1/4 large white onion (for cleaning the grill)
Beef fat cut from the meat (if fatty, tallow or vegetable oil, for greasing the grill)
2 pounds beef top sirloin (sliced into 1/2-inch steaks)
2 pounds beef chuck eye roll (sliced into 1/2-inch steaks)
4 teaspoons kosher or sea salt (or to taste (about 1 teaspoon per pound of meat))
12 to 16 large flour tortillas
Frijoles de Fiesta
Sonoran Roasted Salsa
Sonora Style Guacamole with Chile Verde

Steps:

  • Start a charcoal or gas grill. Gas should be set to high, charcoal is ready when the coals are red but entirely covered with gray ash and you can only hold your hand above them, about 5 or 6 inches away, for about 4 to 5 seconds before it becomes too hot.
  • Clean and season the grill by rubbing a quarter of a white onion over the grill, using a pair of tongs. Next, rub the beef fat, tallow or vegetable oil over the grill to further season it.
  • Working in batches if necessary, place the meat on the hot grill. Season the top of the meat generously with salt just before you put it on the grill, salted side up. Or salt it once it is on the grill.

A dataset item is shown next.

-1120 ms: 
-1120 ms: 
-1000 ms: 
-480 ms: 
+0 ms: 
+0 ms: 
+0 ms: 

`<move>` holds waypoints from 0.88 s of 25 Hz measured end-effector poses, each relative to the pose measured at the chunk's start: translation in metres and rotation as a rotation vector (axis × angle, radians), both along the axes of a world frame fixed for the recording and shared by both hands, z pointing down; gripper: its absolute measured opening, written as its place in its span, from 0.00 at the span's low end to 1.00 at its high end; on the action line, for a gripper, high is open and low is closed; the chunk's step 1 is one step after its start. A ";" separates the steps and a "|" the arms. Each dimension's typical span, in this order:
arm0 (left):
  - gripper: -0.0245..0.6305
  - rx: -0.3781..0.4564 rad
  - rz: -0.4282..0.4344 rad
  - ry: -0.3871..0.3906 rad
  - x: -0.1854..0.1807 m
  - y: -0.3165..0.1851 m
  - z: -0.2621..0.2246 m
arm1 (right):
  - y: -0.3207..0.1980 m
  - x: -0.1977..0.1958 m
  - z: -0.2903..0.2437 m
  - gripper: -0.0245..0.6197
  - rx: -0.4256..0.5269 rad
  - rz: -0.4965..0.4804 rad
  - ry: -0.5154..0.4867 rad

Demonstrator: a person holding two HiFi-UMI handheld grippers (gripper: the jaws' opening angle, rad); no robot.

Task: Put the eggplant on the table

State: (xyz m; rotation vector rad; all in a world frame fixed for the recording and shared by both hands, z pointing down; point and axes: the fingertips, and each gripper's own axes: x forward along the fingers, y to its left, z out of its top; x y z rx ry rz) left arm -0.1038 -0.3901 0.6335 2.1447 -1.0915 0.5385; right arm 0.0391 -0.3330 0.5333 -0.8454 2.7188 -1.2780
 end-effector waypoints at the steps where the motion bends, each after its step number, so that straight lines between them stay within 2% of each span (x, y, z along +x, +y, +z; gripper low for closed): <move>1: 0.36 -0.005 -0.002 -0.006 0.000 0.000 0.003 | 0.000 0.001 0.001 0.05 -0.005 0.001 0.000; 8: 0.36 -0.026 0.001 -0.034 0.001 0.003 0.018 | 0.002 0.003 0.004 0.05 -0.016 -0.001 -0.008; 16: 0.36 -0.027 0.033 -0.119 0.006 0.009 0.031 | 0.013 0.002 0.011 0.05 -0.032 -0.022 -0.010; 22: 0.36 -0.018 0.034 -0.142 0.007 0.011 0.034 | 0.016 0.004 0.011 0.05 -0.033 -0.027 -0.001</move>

  • Grill for 4 to 5 minutes, until the bottom has seared, deep grill marks have developed, and the meat juices have started rising and bubbling over the top. Flip over and grill for another 3 to 4 minutes for medium-rare. Remove the meat and place in a lidded dish or container. Cover while you grill the remaining meat. Allow the meat to rest for 5 minutes before cutting.
  • One by one, take out the pieces of meat and cut into 1/2-inch dice or slice thin. Place the cut up meat back into the dish and cover to keep warm as you work.
  • Reduce the heat of the grill to medium if using gas. If using charcoal, set the tortillas on a cooler part of the grill. Heat the flour tortillas for about 1 minute per side, until puffed, lightly browned and completely heated through. Keep warm in a clean kitchen towel or tortilla warmer and bring to the table.
  • Spread some refried beans on the middle of a warm flour tortilla, add a generous amount of meat, then top the meat with salsa and guacamole to taste. Your taco should be so full that it's difficult to close it!